╭──

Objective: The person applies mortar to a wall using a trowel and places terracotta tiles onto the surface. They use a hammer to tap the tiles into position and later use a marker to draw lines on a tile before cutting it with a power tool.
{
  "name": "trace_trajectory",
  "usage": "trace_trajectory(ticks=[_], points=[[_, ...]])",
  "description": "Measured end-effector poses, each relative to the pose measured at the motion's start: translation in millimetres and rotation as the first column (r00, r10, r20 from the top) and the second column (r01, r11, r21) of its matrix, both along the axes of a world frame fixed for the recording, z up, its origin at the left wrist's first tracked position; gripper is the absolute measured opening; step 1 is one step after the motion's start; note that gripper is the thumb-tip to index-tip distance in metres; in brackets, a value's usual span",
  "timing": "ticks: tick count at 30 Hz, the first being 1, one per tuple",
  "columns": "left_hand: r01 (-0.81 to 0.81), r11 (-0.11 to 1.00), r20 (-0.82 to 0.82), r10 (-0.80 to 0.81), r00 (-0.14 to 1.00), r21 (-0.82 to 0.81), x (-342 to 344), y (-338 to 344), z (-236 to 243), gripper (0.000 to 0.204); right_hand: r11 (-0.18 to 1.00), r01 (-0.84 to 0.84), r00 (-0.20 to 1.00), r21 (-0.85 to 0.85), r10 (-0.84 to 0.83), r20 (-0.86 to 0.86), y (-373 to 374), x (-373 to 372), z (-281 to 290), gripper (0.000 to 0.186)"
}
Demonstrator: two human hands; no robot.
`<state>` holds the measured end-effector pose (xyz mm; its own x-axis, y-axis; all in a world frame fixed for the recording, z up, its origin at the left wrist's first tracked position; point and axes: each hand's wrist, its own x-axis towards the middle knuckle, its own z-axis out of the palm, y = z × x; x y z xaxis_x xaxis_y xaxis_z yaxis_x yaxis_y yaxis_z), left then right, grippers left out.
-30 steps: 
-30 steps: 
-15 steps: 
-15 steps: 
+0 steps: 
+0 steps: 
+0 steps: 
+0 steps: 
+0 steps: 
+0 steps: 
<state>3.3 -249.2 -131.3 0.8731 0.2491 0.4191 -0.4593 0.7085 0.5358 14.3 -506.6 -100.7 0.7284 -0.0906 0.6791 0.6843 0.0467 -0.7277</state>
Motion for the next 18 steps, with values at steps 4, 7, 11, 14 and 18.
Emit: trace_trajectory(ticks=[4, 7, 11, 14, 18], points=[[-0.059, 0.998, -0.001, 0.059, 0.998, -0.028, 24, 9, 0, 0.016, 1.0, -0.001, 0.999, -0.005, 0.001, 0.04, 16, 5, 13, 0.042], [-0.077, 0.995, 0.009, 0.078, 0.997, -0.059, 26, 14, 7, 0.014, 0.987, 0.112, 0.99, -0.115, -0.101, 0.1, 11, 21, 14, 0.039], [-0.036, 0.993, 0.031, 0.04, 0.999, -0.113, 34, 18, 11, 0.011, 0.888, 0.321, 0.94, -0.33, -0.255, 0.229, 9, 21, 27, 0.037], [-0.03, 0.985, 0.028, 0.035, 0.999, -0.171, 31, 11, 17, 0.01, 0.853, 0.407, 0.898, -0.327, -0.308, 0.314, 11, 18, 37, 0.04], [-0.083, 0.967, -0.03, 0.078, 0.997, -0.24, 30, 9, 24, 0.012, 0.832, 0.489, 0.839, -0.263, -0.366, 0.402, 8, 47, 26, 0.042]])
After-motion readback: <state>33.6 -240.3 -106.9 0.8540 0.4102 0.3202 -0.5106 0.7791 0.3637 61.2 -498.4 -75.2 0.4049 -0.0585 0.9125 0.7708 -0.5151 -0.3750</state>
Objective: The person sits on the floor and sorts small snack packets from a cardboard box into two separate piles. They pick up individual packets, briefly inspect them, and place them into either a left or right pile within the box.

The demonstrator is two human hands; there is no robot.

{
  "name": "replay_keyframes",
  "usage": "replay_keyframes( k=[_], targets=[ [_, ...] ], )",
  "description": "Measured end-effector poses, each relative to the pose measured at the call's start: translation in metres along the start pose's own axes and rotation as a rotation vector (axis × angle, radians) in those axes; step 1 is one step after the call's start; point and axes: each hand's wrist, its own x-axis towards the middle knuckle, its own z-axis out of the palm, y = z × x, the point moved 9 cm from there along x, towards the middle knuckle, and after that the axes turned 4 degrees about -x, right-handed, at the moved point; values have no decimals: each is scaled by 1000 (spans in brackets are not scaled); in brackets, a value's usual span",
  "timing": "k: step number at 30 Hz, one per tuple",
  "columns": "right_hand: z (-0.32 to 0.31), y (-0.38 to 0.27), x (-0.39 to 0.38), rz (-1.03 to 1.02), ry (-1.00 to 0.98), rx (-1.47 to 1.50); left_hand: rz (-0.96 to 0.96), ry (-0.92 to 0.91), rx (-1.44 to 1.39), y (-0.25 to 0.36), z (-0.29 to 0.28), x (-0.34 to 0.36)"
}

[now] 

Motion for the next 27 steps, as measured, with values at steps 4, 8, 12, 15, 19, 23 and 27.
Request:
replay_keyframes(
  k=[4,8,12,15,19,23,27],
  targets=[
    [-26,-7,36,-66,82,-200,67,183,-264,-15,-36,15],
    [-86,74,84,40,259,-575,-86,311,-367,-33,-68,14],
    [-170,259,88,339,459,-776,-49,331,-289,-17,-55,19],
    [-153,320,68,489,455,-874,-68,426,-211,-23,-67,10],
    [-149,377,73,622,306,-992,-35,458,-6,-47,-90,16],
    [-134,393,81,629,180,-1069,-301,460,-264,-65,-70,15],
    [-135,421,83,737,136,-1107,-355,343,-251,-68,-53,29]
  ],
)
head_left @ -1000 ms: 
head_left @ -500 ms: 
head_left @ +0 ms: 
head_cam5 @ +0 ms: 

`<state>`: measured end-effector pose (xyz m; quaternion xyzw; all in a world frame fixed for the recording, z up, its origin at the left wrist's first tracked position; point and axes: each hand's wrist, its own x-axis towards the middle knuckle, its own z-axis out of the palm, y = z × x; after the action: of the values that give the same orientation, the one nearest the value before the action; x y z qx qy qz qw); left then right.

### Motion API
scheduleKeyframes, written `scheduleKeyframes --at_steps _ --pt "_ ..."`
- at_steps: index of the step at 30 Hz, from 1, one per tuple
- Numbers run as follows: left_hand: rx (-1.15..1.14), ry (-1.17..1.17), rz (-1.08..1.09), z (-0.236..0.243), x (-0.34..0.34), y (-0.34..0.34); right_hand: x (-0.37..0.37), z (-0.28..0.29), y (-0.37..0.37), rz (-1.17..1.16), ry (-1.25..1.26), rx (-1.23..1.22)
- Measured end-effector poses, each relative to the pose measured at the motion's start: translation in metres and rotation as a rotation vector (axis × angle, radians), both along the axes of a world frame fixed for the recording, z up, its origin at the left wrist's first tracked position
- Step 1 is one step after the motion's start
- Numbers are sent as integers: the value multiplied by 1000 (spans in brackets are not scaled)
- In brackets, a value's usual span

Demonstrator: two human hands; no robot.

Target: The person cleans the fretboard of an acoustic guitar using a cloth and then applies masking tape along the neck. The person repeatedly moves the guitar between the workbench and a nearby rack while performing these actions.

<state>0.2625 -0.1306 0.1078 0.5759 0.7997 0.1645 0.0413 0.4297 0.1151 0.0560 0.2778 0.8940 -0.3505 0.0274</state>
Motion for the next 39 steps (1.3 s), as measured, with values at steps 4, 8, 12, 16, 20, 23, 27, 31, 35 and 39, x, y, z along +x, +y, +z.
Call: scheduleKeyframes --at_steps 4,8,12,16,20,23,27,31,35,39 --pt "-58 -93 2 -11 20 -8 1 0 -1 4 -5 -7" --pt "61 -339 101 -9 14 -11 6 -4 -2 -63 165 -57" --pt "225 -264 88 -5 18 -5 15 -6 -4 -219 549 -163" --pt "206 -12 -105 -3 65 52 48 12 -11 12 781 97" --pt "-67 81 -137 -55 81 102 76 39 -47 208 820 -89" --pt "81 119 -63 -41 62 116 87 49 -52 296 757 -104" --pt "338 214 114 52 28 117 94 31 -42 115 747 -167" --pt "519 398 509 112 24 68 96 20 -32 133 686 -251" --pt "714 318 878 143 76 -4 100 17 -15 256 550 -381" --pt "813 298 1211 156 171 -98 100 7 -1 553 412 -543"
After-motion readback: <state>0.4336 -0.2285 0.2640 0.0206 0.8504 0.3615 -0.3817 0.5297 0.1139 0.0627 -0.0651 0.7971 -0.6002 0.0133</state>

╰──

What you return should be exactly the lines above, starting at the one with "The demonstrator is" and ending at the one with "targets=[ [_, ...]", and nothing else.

The demonstrator is two human hands; there is no robot.

{
  "name": "replay_keyframes",
  "usage": "replay_keyframes( k=[_], targets=[ [_, ...] ], )",

Nothing more remains to be done for this exercise.